By default, train.py, predict.py, and prune.py use the model defined in pmd.py, which employs an EfficientNetV2-Medium backbone and our proposed edge extraction and fusion module.

To explore the other feature extraction backbones that we considered in our experiments, refer to the models in models_experiments and the weights in this Drive:

Model Weights
[Best] EfficientNetV2-Medium Link
[Best, Pruned] EfficentNetV2-Medium Link
ResNet-50 Link
ResNet-50 (+ PMD's original EDF module) Link
Xception-65 Link
VoVNet-39 Link
MobileNetV3 Link
EfficientNet-Lite Link
EfficientNetEdge-Large Link

EDF stands for edge detection and fusion.

Note: With the exception of ResNet-50 (+ PMD's original EDF module), the models in the table above use our proposed edge extraction and fusion module.

Dataset

DOI

Our proposed dataset, DLSU-OMRS (De La Salle University – Outdoor Mirrors and Reflective Surfaces), can be downloaded from this link. The images have their respective licenses, and the ground-truth masks are licensed under the BSD 3-Clause "New" or "Revised" License. The use of this dataset is restricted to noncommercial purposes only.

The split PMD dataset, which we used for model training and evaluation, can be downloaded from this link. Our use of this dataset is under the BSD 3-Clause "New" or "Revised" License.

Dependencies

The following Python libraries and modules (other than those that are part of the Python Standard Library) were used:

Library/Module Description License
PyTorch Provides tensor computation with strong GPU acceleration and deep neural networks built on a tape-based autograd system BSD 3-Clause License
PyTorch Images Models Collection of state-of-the-art computer vision models, layers, and utilities Apache License 2.0
Neural Network Intelligence Provides tools for hyperparameter optimization, neural architecture search, model compression and feature engineering MIT License
Pillow Provides functions for opening, manipulating, and saving image files Historical Permission Notice and Disclaimer
scikit-image Provides algorithms for image processing BSD 3-Clause "New" or "Revised" License
PyDenseCRF Python wrapper to dense (fully connected) conditional random fields with Gaussian edge potentials. MIT License
tqdm Allows the creation of progress bars by wrapping around any iterable Mozilla Public Licence (MPL) v. 2.0, MIT License
NumPy Provides a multidimensional array object, various derived objects, and an assortment of routines for fast operations on arrays BSD 3-Clause "New" or "Revised" License
TensorBoardX Provides visualization and tooling needed for machine learning experimentation MIT License

The descriptions are taken from their respective websites.

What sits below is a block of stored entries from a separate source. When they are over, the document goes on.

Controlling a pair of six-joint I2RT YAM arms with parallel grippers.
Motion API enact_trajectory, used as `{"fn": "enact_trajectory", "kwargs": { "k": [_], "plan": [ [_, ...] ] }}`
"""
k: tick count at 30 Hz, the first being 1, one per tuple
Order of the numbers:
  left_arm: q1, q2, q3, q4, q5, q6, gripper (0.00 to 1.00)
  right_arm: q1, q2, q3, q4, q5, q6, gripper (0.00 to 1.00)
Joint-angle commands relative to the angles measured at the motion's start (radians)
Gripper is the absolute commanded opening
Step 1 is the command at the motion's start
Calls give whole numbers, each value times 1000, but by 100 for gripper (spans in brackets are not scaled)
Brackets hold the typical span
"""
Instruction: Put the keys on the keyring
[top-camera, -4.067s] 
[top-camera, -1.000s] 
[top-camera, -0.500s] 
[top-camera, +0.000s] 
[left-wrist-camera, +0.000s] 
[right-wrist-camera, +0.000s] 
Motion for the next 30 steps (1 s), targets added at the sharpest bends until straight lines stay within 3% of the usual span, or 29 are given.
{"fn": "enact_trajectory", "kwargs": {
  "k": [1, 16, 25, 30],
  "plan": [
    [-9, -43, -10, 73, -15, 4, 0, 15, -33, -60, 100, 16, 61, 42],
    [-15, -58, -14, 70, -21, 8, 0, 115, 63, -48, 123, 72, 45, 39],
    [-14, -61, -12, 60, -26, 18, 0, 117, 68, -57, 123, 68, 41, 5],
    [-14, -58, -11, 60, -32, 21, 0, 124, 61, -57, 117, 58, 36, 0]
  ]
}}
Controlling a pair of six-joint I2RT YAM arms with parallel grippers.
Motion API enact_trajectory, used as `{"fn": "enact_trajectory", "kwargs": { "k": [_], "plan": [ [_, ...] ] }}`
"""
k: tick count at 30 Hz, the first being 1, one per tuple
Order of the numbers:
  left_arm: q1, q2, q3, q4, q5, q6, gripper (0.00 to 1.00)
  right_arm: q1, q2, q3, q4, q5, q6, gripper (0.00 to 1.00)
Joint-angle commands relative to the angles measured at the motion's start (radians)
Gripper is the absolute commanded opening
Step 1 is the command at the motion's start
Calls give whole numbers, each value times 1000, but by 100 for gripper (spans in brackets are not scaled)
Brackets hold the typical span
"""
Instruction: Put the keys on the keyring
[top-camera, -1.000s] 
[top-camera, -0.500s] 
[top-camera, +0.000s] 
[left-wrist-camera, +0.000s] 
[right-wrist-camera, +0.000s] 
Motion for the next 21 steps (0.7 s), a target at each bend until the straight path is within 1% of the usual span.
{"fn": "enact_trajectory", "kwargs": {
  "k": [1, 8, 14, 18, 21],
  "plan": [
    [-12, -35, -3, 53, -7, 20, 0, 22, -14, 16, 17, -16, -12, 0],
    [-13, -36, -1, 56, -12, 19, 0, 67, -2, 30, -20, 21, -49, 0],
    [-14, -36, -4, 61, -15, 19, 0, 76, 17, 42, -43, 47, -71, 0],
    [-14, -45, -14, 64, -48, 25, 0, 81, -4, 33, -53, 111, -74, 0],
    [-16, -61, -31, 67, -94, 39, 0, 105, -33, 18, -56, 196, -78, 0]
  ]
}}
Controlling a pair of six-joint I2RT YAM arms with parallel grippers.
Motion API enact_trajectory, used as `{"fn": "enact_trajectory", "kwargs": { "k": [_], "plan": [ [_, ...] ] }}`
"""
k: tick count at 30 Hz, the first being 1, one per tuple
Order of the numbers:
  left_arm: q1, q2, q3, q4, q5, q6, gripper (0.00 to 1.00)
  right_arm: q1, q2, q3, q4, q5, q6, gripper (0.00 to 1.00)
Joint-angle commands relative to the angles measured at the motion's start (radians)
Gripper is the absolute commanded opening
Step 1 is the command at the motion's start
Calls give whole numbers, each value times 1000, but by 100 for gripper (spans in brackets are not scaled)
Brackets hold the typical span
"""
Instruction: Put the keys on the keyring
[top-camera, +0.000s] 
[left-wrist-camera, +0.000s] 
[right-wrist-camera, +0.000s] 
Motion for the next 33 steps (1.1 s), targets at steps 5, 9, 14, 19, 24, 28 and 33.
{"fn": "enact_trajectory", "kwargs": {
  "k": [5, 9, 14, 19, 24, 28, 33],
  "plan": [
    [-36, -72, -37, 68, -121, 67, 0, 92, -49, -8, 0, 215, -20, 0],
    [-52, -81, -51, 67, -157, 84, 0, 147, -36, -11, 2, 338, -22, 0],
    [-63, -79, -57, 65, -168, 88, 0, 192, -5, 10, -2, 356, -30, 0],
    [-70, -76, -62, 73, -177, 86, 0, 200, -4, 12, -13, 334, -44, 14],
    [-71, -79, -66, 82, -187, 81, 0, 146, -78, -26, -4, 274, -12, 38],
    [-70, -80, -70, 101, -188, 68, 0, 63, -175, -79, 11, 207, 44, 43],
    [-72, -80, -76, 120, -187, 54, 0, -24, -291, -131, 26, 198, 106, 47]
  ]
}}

Note: Although PyDenseCRF can be installed via pip or its official repository, we recommend Windows users to install it by running setup.py inside the pydensecrf directory of our repository to prevent potential issues with Eigen.cpp (refer to this issue for additional details).

Attributions

Attributions for reference source code are provided in the individual Python scripts and in the table below:

Reference License
H. Mei, G. P. Ji, Z. Wei, X. Yang, X. Wei, and D. P. Fang (2021). "Camouflaged object segmentation with distraction mining," in 2021 IEEE/CVF Conference on Computer Vision and Pattern Recognition (CVPR). Nashville, TN, USA: IEEE Computer Society, June 2021, pp. 8768–8877. BSD 3-Clause "New" or "Revised" License
J. Wei, S. Wang, and Q. Huang, "F³net: Fusion, feedback and focus for salient object detection," Proceedings of the AAAI Conference on Artificial Intelligence, vol. 34, no. 07, pp. 12321–12328, Apr. 2020. MIT License
J. Lin, G. Wang, and R. H. Lau, "Progressive mirror detection,” in 2020 IEEE/CVF Conference on Computer Vision and Pattern Recognition (CVPR). Los Alamitos, CA, USA: IEEE Computer Society, June 2020, pp. 3694–3702. BSD 3-Clause "New" or "Revised" License

Authors

This is the major course output in a computer vision class for master's students under Dr. Joel P. Ilao of the Department of Computer Technology, De La Salle University. The task is to create an eight-week small-scale project that applies computer vision-based techniques to present a solution to an identified research problem.